Data excerpts
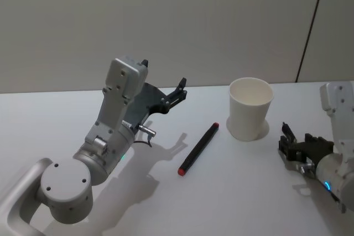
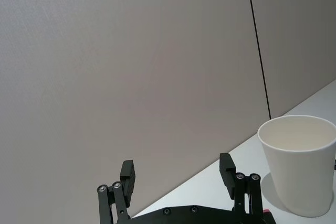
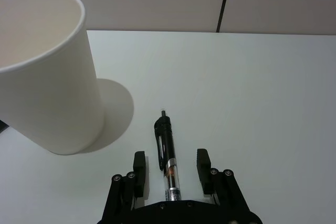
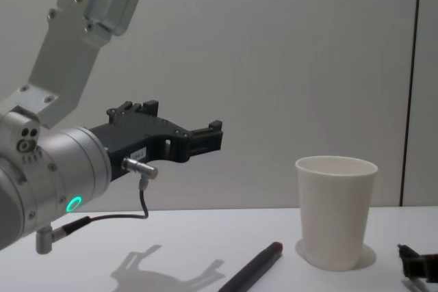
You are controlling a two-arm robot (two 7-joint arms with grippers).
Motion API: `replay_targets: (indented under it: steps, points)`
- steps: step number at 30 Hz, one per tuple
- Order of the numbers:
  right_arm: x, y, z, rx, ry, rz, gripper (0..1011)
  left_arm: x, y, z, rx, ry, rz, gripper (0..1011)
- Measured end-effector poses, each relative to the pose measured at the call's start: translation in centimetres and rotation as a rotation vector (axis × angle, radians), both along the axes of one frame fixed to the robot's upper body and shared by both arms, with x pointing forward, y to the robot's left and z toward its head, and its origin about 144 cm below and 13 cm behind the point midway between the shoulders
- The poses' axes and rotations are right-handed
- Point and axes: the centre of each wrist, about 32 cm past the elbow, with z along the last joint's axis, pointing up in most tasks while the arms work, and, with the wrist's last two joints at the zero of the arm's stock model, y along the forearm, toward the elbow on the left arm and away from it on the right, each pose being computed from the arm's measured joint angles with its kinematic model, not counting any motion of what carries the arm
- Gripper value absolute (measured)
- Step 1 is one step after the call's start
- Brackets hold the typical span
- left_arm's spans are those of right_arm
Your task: Place the pen into the pen holder.
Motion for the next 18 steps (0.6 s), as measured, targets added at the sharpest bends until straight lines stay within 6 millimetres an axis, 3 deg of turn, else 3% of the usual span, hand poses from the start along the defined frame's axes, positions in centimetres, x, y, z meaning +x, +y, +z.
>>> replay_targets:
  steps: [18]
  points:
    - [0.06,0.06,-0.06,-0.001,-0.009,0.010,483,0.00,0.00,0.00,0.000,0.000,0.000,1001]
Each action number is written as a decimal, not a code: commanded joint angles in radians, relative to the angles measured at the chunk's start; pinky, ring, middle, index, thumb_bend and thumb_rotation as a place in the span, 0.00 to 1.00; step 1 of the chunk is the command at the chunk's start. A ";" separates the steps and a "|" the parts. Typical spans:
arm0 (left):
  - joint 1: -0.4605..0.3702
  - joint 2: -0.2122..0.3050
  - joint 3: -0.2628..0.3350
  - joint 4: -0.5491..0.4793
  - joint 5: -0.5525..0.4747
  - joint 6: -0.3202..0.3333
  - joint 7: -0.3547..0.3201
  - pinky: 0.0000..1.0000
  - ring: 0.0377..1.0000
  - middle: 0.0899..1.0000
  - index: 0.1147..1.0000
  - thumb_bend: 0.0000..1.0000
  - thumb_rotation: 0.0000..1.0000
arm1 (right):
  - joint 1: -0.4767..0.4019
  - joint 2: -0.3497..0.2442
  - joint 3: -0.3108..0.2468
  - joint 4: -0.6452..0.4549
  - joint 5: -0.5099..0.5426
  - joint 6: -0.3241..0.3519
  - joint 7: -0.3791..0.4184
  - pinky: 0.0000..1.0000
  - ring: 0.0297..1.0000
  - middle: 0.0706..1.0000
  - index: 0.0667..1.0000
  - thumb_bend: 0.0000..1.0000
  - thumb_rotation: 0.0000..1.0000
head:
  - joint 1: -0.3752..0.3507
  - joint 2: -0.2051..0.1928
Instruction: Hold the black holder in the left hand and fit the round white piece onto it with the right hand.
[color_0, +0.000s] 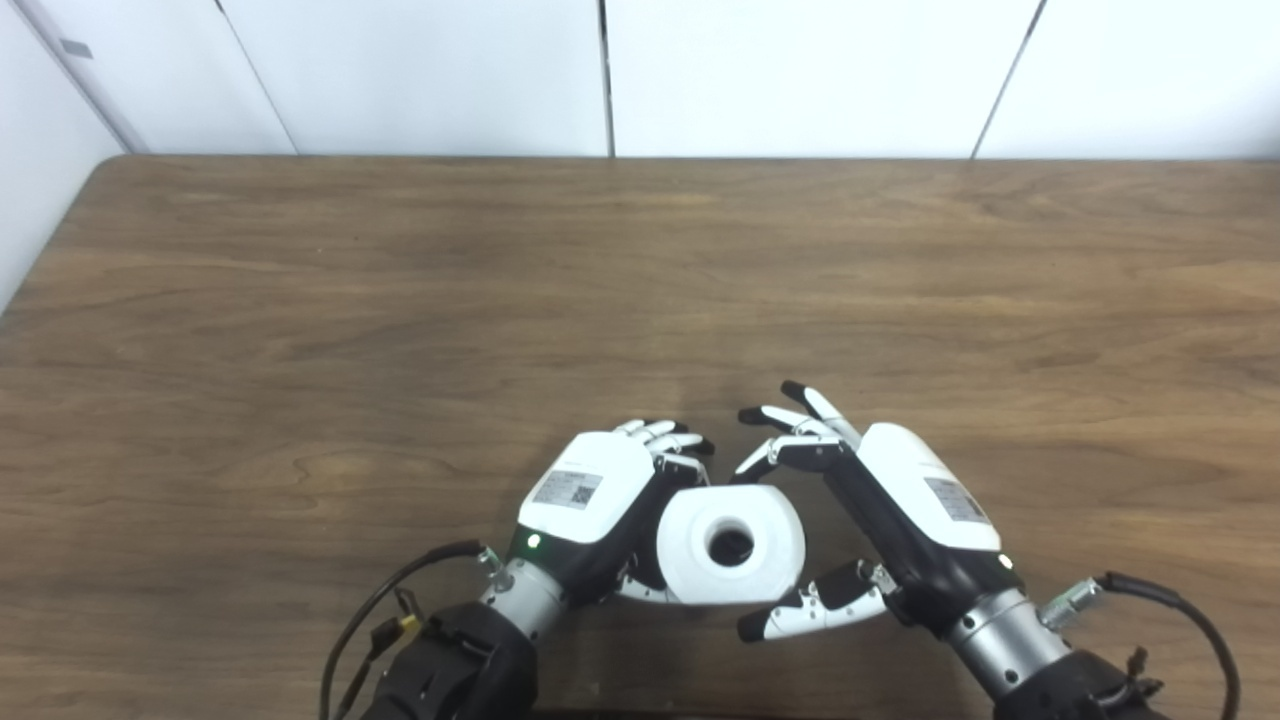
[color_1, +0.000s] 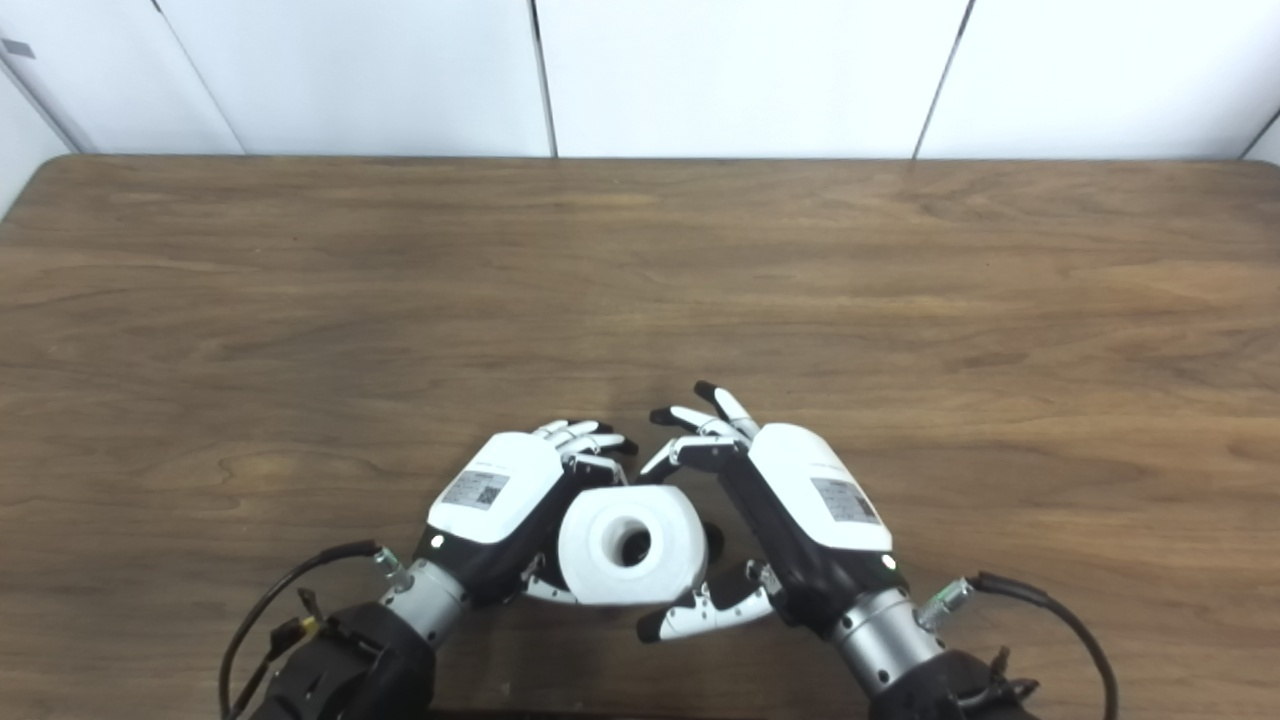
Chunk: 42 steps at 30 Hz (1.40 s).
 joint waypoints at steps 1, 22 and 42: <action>0.043 0.028 0.003 0.014 -0.001 0.028 -0.054 0.88 0.89 0.82 0.42 0.52 0.05 | 0.023 0.050 -0.005 -0.008 -0.012 -0.005 -0.019 0.84 0.99 0.85 0.45 0.51 0.14 | 0.000 0.002; 0.046 0.031 0.005 0.010 -0.013 0.024 -0.048 0.88 0.89 0.82 0.42 0.52 0.05 | -0.014 0.031 -0.063 0.032 0.062 0.048 -0.028 0.82 0.96 0.84 0.45 0.52 0.14 | -0.004 0.009; 0.033 0.022 -0.003 0.010 0.009 0.036 -0.068 0.88 0.89 0.82 0.42 0.52 0.05 | -0.022 0.015 0.018 0.039 -0.006 0.026 -0.021 0.86 0.97 0.83 0.45 0.52 0.14 | -0.017 0.010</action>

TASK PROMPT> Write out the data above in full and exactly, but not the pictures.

SOLUTION>
You are controlling a two-arm robot (two 7-joint arms with grippers).
Motion API: `replay_targets: (indented under it: steps, points)`
- steps: step number at 30 Hz, one per tuple
- Order of the numbers:
  right_arm: x, y, z, rx, ry, rz, gripper (0..1011)
  left_arm: x, y, z, rx, ry, rz, gripper (0..1011)
- Measured end-effector poses, each relative to the pose measured at the call's start: translation in centimetres and rotation as a rotation vector (axis × angle, radians), both along the axes of one frame fixed to the robot's upper body and shared by both arms, with x pointing forward, y to the robot's left and z toward its head, and its origin about 144 cm below and 13 cm behind the point midway between the shoulders
- The poses' axes and rotations are right-handed
- Point and axes: the centre of each wrist, about 32 cm past the elbow, with z along the last joint's axis, pointing up in most tasks while the arms work, and, with the wrist's last two joints at the zero of the arm's stock model, y along the forearm, toward the elbow on the left arm and away from it on the right, each pose being computed from the arm's measured joint angles with its kinematic model, not counting any motion of what carries the arm
- Gripper value absolute (measured)
- Step 1 is one step after the call's start
- Brackets hold the typical span
- left_arm's spans are those of right_arm
Your task: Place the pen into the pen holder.
Motion for the next 18 steps (0.6 s), as measured, targets added at the sharpest bends until straight lines stay within 6 millimetres an axis, 3 deg of turn, else 3% of the usual span, hand poses from the start along the defined frame's axes, positions in centimetres, x, y, z meaning +x, +y, +z.
>>> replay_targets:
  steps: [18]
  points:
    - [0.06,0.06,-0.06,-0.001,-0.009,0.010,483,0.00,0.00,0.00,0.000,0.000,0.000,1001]
Each action number is written as a decimal, not a code: commanded joint angles in radians, relative to the angles measured at the chunk's start; pinky, ring, middle, index, thumb_bend and thumb_rotation as a place in the span, 0.00 to 1.00; step 1 of the chunk is the command at the chunk's start. A ";" separates the steps and a "|" the parts. Typical spans:
arm0 (left):
  - joint 1: -0.4605..0.3702
  - joint 2: -0.2122..0.3050
  - joint 3: -0.2628..0.3350
  - joint 4: -0.5491..0.4793
  - joint 5: -0.5525..0.4747
  - joint 6: -0.3202..0.3333
  - joint 7: -0.3547..0.3201
  - pinky: 0.0000..1.0000
  - ring: 0.0377..1.0000
  - middle: 0.0899..1.0000
  - index: 0.1147..1.0000
  - thumb_bend: 0.0000..1.0000
  - thumb_rotation: 0.0000..1.0000
arm1 (right):
  - joint 1: -0.4767..0.4019
  - joint 2: -0.3497..0.2442
  - joint 3: -0.3108..0.2468
  - joint 4: -0.6452..0.4549
  - joint 5: -0.5099..0.5426
  - joint 6: -0.3241..0.3519
  - joint 7: -0.3791..0.4184
  - pinky: 0.0000..1.0000
  - ring: 0.0297..1.0000
  - middle: 0.0706..1.0000
  - index: 0.0667..1.0000
  - thumb_bend: 0.0000..1.0000
  - thumb_rotation: 0.0000..1.0000
head:
  - joint 1: -0.3752..0.3507
  - joint 2: -0.2051..0.1928
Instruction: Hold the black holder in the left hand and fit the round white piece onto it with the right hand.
[color_0, +0.000s] 
[color_1, +0.000s] 
Chunk: 42 steps at 30 Hz (1.40 s).
 joint waypoints at steps 1, 22 and 42: <action>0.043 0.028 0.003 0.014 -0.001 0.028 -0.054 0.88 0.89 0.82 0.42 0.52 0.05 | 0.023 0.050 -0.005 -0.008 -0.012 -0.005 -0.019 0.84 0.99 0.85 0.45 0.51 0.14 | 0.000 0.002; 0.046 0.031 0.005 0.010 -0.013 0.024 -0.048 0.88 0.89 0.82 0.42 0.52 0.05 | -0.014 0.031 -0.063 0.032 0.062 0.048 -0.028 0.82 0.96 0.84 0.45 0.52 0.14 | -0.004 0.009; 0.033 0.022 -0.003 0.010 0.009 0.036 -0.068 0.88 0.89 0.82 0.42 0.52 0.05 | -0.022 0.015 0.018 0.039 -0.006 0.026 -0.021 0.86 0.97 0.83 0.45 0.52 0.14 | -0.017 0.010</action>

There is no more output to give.